TORONTO, Oct. 05, 2022 (GLOBE NEWSWIRE) — Bunker Hill Mining Corp. (the “Company”) (CSE: BNKR, OTCQB: BHLL) is pleased to provide an update on restart project activities during the month of September 2022.

Sam Ash, CEO stated: “September was an important and exciting month at Bunker Hill, including the reporting of our Phase 1 PFS results, the securing of an additional ball mill capable of meeting and potentially increasing PFS throughput levels, and the selection of a PCM contractor. On the ground, it is also pleasing to see key underground and surface activities continuing to advance in support of a planned mine restart at the end of next year.”


After an extensive evaluation process, the Company has appointed Strike Group (“Strike”) as its PCM partner for the mine restart activities. Strike is 100% owned by American Industrial Partners, an operationally-oriented private equity firm that has an extensive track record in new capital construction and infrastructure solutions. The Strike team has established a permanent on-site presence in mid-September and is in the process of refining the master schedule for the project and driving various engineering and other studies to facilitate project advancement.


The underground decline ramp from the 5-Level to the 6-level of the mine continued to advance with a total of 1,325 feet of the planned 2,125 feet completed as of September 30. All muck bays and sumps have now been completed, and ventilation planning has optimized the location of the “vent drift” fan which will be driven coincident with the ramp. Completion of ramp will facilitate access to the existing Newgard 3,300-foot internal ramp system and subsequent sub-level development within the Newgard portion of mineralization.

The previously announced 16-ton haul truck and electric jumbo drill have now been serviced and are currently in operation underground. The electric jumbo drill has the capability to drill 12-foot advancement rounds, as compared to the previous jumbo drill’s 10-foot rounds. With this extra footage capacity, advancement rates are expected to increase for the remainder of the decline drive.

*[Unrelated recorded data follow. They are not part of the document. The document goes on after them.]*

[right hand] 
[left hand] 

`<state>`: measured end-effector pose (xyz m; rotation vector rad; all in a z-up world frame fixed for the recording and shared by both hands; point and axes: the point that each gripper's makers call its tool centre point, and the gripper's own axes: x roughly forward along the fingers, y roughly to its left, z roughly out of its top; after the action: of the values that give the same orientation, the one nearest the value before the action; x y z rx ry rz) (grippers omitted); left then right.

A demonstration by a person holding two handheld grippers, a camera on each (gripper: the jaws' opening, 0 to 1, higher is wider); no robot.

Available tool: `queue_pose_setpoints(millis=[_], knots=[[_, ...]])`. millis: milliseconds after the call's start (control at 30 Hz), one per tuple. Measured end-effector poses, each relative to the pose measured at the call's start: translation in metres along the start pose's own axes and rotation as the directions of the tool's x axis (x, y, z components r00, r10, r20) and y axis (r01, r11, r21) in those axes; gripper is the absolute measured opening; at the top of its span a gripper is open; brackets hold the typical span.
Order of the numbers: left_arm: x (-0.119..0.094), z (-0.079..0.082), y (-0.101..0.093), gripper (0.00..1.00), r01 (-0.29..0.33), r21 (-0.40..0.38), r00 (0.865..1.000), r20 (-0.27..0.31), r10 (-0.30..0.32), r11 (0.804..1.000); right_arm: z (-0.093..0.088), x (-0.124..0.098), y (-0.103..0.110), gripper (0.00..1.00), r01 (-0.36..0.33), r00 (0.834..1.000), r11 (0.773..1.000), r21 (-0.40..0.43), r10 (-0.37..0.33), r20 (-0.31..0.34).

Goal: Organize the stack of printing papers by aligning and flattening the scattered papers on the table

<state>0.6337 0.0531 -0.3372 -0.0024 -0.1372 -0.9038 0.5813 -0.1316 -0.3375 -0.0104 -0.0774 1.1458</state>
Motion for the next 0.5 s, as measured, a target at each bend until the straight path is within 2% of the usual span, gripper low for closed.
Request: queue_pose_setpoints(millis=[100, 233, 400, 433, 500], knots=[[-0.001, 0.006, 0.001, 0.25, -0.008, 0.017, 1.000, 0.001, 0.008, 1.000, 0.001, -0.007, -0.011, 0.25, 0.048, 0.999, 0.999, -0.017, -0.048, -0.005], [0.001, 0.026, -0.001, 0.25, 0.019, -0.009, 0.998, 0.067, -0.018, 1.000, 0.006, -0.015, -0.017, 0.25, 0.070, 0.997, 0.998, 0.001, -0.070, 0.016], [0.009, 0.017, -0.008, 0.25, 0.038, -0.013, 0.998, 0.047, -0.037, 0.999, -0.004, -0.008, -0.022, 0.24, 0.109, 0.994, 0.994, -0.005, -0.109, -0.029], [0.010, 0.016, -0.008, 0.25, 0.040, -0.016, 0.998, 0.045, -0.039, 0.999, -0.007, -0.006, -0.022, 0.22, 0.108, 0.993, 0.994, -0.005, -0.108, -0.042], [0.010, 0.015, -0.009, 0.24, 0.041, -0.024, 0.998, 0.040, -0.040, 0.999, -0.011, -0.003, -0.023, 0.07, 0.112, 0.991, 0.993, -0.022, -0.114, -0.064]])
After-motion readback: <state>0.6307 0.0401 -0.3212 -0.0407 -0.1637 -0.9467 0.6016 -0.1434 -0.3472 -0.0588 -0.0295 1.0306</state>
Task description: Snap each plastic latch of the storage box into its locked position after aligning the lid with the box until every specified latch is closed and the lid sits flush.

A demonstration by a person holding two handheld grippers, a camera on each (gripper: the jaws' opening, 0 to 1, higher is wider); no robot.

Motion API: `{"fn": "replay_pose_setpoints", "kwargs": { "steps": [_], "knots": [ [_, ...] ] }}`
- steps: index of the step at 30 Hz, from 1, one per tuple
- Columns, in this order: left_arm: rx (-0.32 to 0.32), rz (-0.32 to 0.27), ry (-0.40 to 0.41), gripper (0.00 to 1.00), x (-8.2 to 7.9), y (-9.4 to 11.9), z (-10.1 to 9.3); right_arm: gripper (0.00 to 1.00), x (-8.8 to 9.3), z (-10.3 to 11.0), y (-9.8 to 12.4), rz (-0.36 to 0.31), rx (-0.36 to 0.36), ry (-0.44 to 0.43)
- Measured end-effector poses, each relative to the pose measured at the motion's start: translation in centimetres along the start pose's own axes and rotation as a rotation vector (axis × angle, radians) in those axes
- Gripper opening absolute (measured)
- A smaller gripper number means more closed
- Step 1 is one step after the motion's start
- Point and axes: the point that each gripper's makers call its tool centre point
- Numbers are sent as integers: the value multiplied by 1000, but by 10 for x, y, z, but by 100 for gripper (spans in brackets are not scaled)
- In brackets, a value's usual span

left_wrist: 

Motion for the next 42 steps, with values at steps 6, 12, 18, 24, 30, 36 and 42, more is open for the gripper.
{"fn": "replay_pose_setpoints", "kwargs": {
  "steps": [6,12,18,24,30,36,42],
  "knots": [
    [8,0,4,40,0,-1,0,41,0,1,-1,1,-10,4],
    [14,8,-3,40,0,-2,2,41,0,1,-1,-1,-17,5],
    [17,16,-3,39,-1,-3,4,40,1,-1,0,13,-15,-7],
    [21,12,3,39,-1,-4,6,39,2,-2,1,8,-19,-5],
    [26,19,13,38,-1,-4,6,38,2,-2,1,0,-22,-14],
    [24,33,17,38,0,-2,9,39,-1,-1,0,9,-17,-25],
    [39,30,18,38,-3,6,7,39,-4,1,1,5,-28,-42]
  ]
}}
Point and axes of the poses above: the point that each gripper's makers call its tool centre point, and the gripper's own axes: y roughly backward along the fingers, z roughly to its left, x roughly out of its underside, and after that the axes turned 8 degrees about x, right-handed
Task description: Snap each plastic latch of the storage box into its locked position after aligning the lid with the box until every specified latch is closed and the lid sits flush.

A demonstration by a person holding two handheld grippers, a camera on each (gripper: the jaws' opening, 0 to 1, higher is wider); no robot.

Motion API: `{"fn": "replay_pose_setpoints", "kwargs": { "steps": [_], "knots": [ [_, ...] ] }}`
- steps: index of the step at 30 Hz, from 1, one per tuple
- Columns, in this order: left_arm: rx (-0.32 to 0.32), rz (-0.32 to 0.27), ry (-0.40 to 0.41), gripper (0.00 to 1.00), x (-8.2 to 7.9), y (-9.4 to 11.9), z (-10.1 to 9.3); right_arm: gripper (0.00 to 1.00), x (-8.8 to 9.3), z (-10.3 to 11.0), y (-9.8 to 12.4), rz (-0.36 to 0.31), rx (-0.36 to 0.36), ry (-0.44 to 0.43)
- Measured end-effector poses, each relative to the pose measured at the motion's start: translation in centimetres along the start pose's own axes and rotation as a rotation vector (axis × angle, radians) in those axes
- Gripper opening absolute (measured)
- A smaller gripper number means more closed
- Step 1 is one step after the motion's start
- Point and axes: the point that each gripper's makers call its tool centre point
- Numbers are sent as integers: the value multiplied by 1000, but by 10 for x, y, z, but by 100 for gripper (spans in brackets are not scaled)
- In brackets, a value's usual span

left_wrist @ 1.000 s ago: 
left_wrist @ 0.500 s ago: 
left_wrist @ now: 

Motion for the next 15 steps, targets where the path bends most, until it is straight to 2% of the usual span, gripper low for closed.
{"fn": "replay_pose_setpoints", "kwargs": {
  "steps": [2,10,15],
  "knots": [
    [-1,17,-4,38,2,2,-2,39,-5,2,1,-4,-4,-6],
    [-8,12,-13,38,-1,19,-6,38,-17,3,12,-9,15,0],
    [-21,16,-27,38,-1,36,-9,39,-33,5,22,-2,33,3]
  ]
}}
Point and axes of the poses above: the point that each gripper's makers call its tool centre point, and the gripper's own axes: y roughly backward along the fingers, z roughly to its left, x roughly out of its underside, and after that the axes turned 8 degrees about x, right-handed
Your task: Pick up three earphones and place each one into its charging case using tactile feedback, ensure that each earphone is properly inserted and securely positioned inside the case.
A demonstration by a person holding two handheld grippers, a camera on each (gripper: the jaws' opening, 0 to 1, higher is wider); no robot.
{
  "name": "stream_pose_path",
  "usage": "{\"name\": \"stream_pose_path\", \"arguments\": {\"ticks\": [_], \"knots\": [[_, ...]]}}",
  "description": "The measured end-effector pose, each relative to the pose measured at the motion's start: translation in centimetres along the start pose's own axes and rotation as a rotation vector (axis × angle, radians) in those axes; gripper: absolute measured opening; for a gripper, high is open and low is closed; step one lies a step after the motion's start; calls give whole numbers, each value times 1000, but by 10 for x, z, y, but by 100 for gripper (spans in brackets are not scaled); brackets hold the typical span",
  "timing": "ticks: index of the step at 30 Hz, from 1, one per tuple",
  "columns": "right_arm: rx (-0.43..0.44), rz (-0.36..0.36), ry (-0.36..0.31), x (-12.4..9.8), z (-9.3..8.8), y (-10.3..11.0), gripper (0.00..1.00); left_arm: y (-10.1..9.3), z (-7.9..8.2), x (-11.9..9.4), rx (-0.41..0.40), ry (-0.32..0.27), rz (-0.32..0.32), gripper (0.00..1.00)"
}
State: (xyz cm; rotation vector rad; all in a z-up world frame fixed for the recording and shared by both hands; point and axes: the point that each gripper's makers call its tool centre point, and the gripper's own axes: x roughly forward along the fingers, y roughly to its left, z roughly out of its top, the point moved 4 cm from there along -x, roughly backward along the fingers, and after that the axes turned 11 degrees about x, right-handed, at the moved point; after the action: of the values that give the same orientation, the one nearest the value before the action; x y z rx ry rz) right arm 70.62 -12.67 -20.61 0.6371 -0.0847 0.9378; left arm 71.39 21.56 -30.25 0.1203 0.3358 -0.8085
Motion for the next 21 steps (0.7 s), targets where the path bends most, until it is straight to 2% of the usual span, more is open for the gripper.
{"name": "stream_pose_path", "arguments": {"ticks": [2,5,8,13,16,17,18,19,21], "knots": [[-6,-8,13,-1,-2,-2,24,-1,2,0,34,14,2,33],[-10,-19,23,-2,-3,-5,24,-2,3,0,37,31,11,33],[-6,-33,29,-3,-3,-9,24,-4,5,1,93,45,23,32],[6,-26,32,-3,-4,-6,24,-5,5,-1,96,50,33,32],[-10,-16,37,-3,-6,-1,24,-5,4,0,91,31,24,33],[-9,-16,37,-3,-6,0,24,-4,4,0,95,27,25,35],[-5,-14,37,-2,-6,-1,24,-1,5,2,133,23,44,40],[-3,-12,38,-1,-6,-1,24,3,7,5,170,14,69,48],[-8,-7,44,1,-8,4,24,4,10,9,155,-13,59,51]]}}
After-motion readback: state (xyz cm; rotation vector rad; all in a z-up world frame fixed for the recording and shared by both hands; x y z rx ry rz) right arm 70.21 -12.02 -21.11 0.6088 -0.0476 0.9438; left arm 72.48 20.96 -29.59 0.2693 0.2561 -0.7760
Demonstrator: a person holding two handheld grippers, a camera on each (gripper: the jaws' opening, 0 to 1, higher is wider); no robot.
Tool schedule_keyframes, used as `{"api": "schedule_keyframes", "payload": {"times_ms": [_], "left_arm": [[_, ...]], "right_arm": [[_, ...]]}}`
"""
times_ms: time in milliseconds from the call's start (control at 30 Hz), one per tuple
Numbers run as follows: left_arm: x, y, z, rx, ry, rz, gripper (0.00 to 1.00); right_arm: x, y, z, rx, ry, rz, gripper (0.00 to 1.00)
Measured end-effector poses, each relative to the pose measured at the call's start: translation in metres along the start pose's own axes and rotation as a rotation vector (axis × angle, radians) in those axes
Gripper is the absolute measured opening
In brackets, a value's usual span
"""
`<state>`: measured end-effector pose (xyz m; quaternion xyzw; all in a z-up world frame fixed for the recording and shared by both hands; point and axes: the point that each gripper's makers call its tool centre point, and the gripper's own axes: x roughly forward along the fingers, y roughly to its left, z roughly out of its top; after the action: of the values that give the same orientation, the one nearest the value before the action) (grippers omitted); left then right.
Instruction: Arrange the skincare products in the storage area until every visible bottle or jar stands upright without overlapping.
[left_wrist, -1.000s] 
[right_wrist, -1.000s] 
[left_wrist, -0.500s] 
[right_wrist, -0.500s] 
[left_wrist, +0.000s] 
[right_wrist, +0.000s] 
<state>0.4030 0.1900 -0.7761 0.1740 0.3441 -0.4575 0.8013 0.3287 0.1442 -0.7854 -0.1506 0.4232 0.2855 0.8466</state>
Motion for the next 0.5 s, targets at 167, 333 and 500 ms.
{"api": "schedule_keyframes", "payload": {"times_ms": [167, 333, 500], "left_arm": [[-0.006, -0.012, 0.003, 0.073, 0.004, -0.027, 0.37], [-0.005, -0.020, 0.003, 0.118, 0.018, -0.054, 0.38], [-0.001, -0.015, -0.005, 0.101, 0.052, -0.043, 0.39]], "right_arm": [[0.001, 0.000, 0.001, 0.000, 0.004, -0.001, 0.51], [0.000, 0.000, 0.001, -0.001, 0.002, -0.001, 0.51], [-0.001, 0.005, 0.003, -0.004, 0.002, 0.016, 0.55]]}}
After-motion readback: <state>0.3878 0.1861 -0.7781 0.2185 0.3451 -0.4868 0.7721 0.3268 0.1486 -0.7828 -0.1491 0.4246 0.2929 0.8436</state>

With the process plant having been fully demobilized (see the Company’s news release of August 31, 2022 for further detail), demolition activities at Teck’s Pend Oreille site commenced in mid-September. By the end of September, the former crusher building had been reduced to its foundations, a key milestone. Progress also included the dropping of a conveyor that had fed the fine ore bins from the surface crushers, and the reduction of the former mill building to a single level. Work is on schedule for full completion in early November.

Photo 1: Arrival of additional DUX  underground haul truck

Photo 2: Crusher building reduce to its foundations

Photo 3: Mill building reduced to one level


On September 6th, the Company reported the results of a Prefeasibility Study (“PFS”) for the first phase of the restart of the Bunker Hill Mine. The PFS plan significantly de-risks the project and describes a $55 million (including contingency) initial capital cost to restart the mine by the end of 2023, generating over $25 million of annual average free cash flow from an initial 5-year mine plan based on Probable Mineral Reserves to produce over 315 million pounds of zinc, 145 million pounds of lead, and 3 million ounces of silver at an estimated All-in Sustaining Cost of $0.77 per payable pound of zinc (net of by-products). The Company is finalizing the associated Prefeasibility Study report, which will be filed on SEDAR by October 21, 2022.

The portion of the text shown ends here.